Return the listing in full and exactly, but without a single picture.

### Collected material
=== Section Start ===
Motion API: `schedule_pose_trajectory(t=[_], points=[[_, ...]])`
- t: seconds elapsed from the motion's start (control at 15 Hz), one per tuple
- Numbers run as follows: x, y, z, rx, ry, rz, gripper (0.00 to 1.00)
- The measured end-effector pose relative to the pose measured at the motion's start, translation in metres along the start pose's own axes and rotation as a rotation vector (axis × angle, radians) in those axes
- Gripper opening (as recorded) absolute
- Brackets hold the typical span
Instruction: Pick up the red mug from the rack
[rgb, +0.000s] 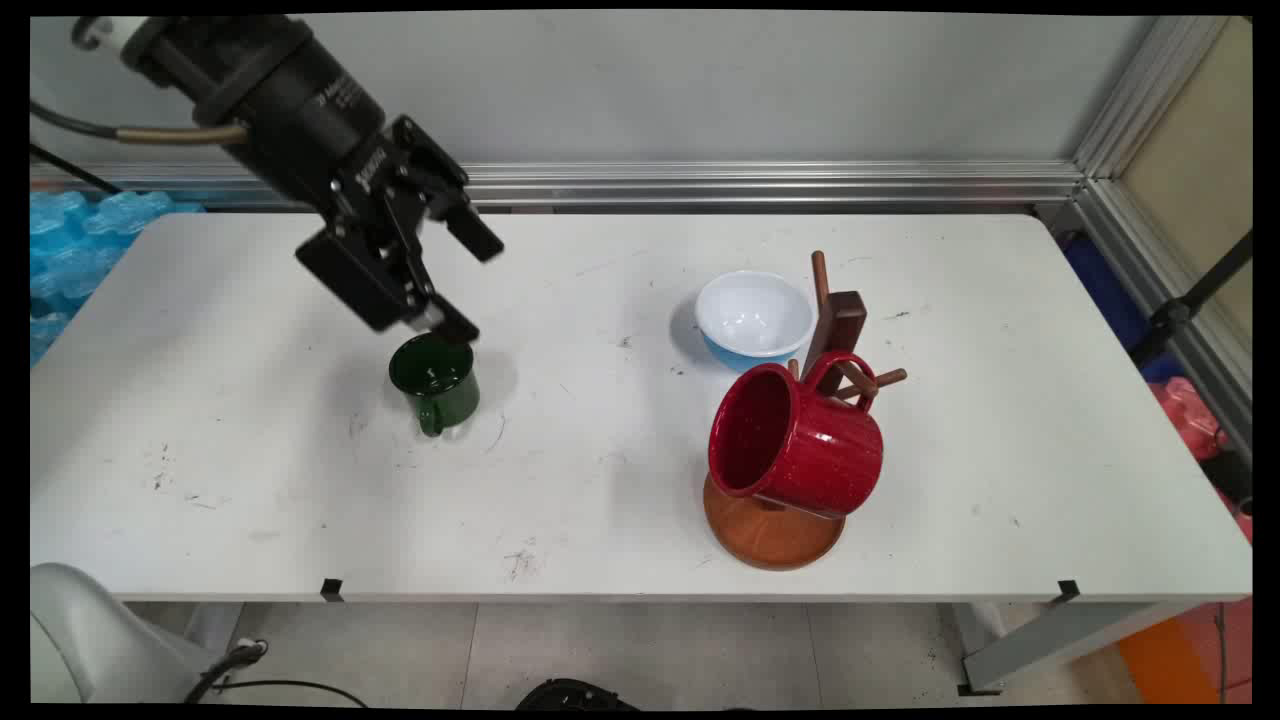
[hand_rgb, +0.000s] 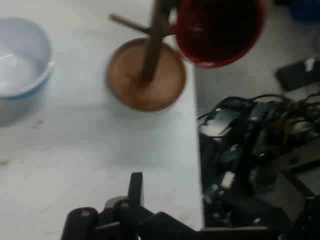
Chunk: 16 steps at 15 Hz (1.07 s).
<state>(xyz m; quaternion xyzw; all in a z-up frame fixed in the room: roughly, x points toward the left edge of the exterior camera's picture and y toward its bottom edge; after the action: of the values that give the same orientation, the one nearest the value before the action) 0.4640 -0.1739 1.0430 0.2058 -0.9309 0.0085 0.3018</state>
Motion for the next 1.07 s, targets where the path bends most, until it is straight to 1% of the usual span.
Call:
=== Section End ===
### Exercise result
Motion API: `schedule_pose_trajectory(t=[_], points=[[_, ...]])`
- t: seconds elapsed from the motion's start (control at 15 Hz), one per tuple
- Numbers run as follows: x, y, z, rx, ry, rz, gripper (0.00 to 1.00)
- The measured end-effector pose relative to the pose measured at the motion's start, translation in metres along the start pose's own axes and rotation as a rotation vector (axis × angle, radians) in those axes
- Gripper opening (as recorded) absolute
- Brackets hold the typical span
Instruction: Pick up the red mug from the rack
[rgb, +0.000s] 
[hand_rgb, +0.000s] 
Chunk: 16 steps at 15 Hz (1.07 s).
<state>(xyz m; quaternion xyzw; all in a z-up frame fixed in the room: roughly, x points toward the left edge of the exterior camera's picture and y toward its bottom edge; after the action: of the values that give the same orientation, the one nearest the value before the action) 0.4640 -0.1739 1.0430 0.2058 -0.9309 0.0085 0.3018</state>
Motion for the next 1.07 s, targets where the path bends most, until it is straight to 1% of the usual span.
Call:

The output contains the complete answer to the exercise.